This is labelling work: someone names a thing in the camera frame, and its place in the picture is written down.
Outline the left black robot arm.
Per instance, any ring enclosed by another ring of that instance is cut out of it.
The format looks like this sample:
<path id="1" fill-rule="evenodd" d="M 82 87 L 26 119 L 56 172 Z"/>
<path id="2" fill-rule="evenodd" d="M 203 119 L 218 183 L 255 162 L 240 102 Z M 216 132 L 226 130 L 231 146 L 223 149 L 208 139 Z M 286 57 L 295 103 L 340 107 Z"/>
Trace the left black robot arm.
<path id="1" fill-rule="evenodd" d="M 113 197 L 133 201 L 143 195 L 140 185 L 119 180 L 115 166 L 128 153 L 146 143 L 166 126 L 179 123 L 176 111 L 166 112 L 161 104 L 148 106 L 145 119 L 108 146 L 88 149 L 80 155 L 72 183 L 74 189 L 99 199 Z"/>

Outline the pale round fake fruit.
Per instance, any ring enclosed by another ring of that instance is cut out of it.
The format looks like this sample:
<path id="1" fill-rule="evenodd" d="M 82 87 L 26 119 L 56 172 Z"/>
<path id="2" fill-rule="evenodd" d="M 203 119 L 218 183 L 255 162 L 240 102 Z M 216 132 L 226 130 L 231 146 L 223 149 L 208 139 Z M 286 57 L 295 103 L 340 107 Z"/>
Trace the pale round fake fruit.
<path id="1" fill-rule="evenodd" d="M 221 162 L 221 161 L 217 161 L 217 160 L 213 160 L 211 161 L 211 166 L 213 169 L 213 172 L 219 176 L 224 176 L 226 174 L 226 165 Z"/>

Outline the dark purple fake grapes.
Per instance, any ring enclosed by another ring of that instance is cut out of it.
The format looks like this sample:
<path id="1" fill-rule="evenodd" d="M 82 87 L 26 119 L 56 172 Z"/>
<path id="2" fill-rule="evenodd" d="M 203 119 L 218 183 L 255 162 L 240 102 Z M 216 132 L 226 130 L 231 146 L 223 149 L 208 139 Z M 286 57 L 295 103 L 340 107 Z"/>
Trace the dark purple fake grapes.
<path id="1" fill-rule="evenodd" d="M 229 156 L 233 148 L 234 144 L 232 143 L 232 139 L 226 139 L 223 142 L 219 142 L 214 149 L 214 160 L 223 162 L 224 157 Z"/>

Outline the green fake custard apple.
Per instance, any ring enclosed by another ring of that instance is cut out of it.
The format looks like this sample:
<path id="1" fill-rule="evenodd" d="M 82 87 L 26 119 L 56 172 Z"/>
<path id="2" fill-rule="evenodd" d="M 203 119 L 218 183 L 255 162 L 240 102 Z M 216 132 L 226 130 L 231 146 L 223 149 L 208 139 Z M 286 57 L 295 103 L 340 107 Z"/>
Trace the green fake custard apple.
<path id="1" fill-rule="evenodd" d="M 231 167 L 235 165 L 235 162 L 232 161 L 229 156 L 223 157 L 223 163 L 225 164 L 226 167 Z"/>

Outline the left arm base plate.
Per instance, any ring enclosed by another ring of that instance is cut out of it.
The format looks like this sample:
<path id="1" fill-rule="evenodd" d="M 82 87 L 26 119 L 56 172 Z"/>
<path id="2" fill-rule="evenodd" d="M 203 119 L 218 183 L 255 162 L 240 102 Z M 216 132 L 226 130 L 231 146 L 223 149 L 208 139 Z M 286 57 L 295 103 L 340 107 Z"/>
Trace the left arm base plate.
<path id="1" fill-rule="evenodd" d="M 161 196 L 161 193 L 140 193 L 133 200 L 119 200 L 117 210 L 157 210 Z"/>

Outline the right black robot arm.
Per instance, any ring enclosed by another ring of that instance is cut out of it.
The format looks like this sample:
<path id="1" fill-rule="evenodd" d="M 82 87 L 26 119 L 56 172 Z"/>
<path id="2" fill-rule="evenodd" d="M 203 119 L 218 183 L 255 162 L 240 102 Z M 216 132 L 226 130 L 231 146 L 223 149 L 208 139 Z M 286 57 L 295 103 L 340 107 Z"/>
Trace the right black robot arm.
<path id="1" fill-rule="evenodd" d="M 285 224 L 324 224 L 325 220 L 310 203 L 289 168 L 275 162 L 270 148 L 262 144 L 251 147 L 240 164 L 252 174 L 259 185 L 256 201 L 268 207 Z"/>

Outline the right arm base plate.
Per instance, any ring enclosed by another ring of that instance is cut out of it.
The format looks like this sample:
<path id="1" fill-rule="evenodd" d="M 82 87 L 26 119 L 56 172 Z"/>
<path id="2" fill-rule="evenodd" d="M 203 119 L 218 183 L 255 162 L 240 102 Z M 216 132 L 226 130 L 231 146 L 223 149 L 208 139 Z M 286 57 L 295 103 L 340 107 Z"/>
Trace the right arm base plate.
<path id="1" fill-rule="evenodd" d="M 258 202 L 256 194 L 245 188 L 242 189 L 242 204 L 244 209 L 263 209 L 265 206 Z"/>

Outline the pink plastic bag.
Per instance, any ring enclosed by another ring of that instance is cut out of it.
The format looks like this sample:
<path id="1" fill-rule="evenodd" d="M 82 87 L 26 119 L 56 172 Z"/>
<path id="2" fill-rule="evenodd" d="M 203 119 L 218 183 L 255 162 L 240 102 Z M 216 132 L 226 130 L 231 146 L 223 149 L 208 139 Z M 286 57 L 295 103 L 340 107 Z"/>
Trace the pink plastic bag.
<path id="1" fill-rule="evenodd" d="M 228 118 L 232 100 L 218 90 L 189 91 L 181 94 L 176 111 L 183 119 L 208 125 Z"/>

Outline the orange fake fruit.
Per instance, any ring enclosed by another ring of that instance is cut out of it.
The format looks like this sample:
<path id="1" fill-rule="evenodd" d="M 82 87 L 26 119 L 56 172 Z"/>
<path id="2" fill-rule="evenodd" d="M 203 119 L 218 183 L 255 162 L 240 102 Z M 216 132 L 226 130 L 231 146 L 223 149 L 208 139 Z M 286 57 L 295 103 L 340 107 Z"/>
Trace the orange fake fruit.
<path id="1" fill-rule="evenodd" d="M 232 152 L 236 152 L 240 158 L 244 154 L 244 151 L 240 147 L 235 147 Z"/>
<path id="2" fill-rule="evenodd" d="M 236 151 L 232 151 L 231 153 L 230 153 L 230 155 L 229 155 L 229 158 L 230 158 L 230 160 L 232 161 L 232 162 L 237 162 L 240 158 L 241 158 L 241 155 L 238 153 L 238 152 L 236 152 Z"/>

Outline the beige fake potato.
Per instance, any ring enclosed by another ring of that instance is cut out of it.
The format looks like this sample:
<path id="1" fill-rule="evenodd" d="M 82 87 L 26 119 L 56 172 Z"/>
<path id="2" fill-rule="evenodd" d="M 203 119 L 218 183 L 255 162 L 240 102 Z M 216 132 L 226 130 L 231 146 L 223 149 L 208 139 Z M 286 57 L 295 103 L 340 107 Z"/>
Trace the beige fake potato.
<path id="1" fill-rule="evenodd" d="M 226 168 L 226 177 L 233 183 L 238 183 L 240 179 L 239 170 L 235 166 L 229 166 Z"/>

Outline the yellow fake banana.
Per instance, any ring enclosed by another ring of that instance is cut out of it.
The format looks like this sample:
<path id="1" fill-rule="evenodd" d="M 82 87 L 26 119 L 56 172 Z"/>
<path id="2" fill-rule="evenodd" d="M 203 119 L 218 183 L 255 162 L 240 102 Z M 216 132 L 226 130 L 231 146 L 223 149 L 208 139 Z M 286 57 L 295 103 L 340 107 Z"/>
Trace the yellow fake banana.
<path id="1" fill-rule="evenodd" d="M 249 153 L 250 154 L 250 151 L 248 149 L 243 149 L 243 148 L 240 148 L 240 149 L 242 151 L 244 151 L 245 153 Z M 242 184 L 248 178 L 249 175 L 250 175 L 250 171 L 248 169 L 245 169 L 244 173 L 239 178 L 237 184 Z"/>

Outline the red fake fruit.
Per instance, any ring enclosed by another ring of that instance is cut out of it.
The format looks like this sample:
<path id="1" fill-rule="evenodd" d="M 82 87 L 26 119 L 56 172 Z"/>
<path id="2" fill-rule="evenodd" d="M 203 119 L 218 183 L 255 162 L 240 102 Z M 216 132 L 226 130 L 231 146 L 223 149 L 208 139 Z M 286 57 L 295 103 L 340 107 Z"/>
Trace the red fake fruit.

## Requirement
Your answer must be the lines from the first line of the entries above through the line that contains "Outline the green fake custard apple.", written out exactly.

## Result below
This is labelling work: someone names a thing in the camera frame, and its place in the picture is written down.
Outline the left black robot arm.
Per instance, any ring enclosed by another ring of that instance is cut out of it.
The format looks like this sample:
<path id="1" fill-rule="evenodd" d="M 82 87 L 26 119 L 56 172 Z"/>
<path id="2" fill-rule="evenodd" d="M 203 119 L 218 183 L 255 162 L 240 102 Z M 216 132 L 226 130 L 231 146 L 223 149 L 208 139 Z M 286 57 L 295 103 L 340 107 Z"/>
Trace the left black robot arm.
<path id="1" fill-rule="evenodd" d="M 113 197 L 133 201 L 143 195 L 140 185 L 119 180 L 115 166 L 128 153 L 146 143 L 166 126 L 179 123 L 176 111 L 166 112 L 161 104 L 148 106 L 145 119 L 108 146 L 88 149 L 80 155 L 72 183 L 74 189 L 99 199 Z"/>

Outline the pale round fake fruit.
Per instance, any ring enclosed by another ring of that instance is cut out of it.
The format looks like this sample:
<path id="1" fill-rule="evenodd" d="M 82 87 L 26 119 L 56 172 Z"/>
<path id="2" fill-rule="evenodd" d="M 203 119 L 218 183 L 255 162 L 240 102 Z M 216 132 L 226 130 L 231 146 L 223 149 L 208 139 Z M 286 57 L 295 103 L 340 107 Z"/>
Trace the pale round fake fruit.
<path id="1" fill-rule="evenodd" d="M 221 162 L 221 161 L 217 161 L 217 160 L 213 160 L 211 161 L 211 166 L 213 169 L 213 172 L 219 176 L 224 176 L 226 174 L 226 165 Z"/>

Outline the dark purple fake grapes.
Per instance, any ring enclosed by another ring of that instance is cut out of it.
The format looks like this sample:
<path id="1" fill-rule="evenodd" d="M 82 87 L 26 119 L 56 172 Z"/>
<path id="2" fill-rule="evenodd" d="M 203 119 L 218 183 L 255 162 L 240 102 Z M 216 132 L 226 130 L 231 146 L 223 149 L 208 139 Z M 286 57 L 295 103 L 340 107 Z"/>
Trace the dark purple fake grapes.
<path id="1" fill-rule="evenodd" d="M 229 156 L 233 148 L 234 144 L 232 143 L 232 139 L 226 139 L 223 142 L 219 142 L 214 149 L 214 160 L 223 162 L 224 157 Z"/>

Outline the green fake custard apple.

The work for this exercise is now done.